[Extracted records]

————————

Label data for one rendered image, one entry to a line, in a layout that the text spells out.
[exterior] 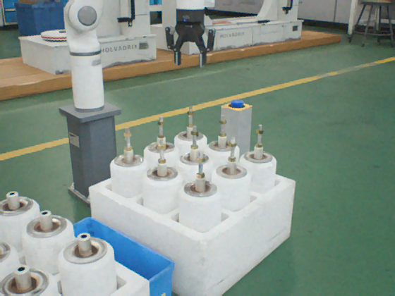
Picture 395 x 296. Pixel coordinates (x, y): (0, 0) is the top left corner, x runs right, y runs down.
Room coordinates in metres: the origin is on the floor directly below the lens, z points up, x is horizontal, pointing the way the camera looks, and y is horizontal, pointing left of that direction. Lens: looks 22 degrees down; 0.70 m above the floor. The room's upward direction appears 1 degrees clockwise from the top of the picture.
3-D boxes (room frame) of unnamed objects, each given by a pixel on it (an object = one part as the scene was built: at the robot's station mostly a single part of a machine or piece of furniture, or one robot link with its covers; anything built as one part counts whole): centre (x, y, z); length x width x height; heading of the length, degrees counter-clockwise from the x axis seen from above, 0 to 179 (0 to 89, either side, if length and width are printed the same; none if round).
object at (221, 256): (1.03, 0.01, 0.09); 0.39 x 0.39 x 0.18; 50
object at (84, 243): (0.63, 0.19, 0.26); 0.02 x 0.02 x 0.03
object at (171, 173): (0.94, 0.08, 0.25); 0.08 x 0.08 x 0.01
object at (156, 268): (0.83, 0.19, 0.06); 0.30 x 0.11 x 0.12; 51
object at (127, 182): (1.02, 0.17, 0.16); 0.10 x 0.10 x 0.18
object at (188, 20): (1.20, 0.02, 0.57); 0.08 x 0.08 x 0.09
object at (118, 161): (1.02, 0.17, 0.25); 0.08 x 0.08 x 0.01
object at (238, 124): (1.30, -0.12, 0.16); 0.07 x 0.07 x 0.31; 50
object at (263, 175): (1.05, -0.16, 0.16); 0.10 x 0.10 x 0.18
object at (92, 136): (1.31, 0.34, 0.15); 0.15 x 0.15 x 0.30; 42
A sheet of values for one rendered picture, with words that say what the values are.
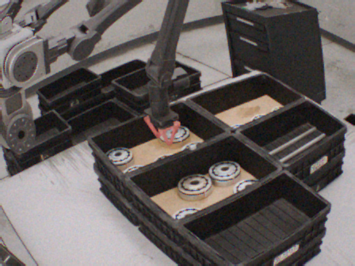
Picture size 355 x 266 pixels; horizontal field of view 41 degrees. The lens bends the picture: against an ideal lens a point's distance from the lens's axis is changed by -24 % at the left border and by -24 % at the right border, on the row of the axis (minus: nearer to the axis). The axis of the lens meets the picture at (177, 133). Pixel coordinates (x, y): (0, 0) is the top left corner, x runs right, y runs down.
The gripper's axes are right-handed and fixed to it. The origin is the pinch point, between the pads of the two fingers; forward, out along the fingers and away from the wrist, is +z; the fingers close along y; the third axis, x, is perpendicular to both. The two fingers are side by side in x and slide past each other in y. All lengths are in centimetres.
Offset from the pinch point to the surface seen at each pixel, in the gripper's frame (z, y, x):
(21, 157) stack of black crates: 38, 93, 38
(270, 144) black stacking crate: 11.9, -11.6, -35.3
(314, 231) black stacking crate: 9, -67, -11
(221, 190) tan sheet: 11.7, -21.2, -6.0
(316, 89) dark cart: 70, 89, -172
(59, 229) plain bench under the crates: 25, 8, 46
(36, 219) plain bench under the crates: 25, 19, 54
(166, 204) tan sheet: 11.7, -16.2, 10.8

————————

→ TASK STATEMENT: Each line above should be written out again exactly, and no picture should appear in the copy.

→ RESULT BELOW:
Label data for one rendered image, one entry to a line, in a layout that the text spells out.
[exterior] 
Picture 395 x 296. Pixel coordinates (x, y): (0, 0) is the top left corner, x runs right, y runs down.
Room coordinates in metres: the origin is on the floor directly below the lens, z points up, x is horizontal, pointing the way the camera looks, and y is horizontal, pointing left of that direction. Lens: looks 22 degrees down; 0.70 m above the floor. The room's upward direction appears 1 degrees clockwise from the top of the picture.
3-D boxes (room frame) of unnamed objects, each given by a pixel on it (an object = one part as the scene was built: at the robot's station mostly a single part of a machine or piece of furniture, or one robot link with its covers; anything built as one part counts whole): centre (x, y, z); length x width x height; heading of the length, degrees counter-clockwise from the x axis seen from above, 0 to 179 (0 to 89, either side, if length and width are printed the same; none if round).
object at (221, 256): (1.03, 0.01, 0.09); 0.39 x 0.39 x 0.18; 50
object at (84, 243): (0.63, 0.19, 0.26); 0.02 x 0.02 x 0.03
object at (171, 173): (0.94, 0.08, 0.25); 0.08 x 0.08 x 0.01
object at (156, 268): (0.83, 0.19, 0.06); 0.30 x 0.11 x 0.12; 51
object at (127, 182): (1.02, 0.17, 0.16); 0.10 x 0.10 x 0.18
object at (188, 20): (1.20, 0.02, 0.57); 0.08 x 0.08 x 0.09
object at (118, 161): (1.02, 0.17, 0.25); 0.08 x 0.08 x 0.01
object at (238, 124): (1.30, -0.12, 0.16); 0.07 x 0.07 x 0.31; 50
object at (263, 175): (1.05, -0.16, 0.16); 0.10 x 0.10 x 0.18
object at (92, 136): (1.31, 0.34, 0.15); 0.15 x 0.15 x 0.30; 42
A sheet of values for one rendered picture, with words that say what the values are.
Picture size 355 x 266 pixels; horizontal field of view 41 degrees. The lens bends the picture: against an ideal lens a point's distance from the lens's axis is changed by -24 % at the left border and by -24 % at the right border, on the row of the axis (minus: nearer to the axis). The axis of the lens meets the picture at (177, 133). Pixel coordinates (x, y): (0, 0) is the top left corner, x runs right, y runs down.
The gripper's axes are right-handed and fixed to it. The origin is the pinch point, between the pads of the two fingers; forward, out along the fingers and away from the wrist, is +z; the fingers close along y; the third axis, x, is perpendicular to both. The two fingers are side by side in x and slide past each other in y. All lengths are in centimetres.
Offset from the pinch point to the surface seen at each pixel, in the gripper's frame (z, y, x):
(21, 157) stack of black crates: 38, 93, 38
(270, 144) black stacking crate: 11.9, -11.6, -35.3
(314, 231) black stacking crate: 9, -67, -11
(221, 190) tan sheet: 11.7, -21.2, -6.0
(316, 89) dark cart: 70, 89, -172
(59, 229) plain bench under the crates: 25, 8, 46
(36, 219) plain bench under the crates: 25, 19, 54
(166, 204) tan sheet: 11.7, -16.2, 10.8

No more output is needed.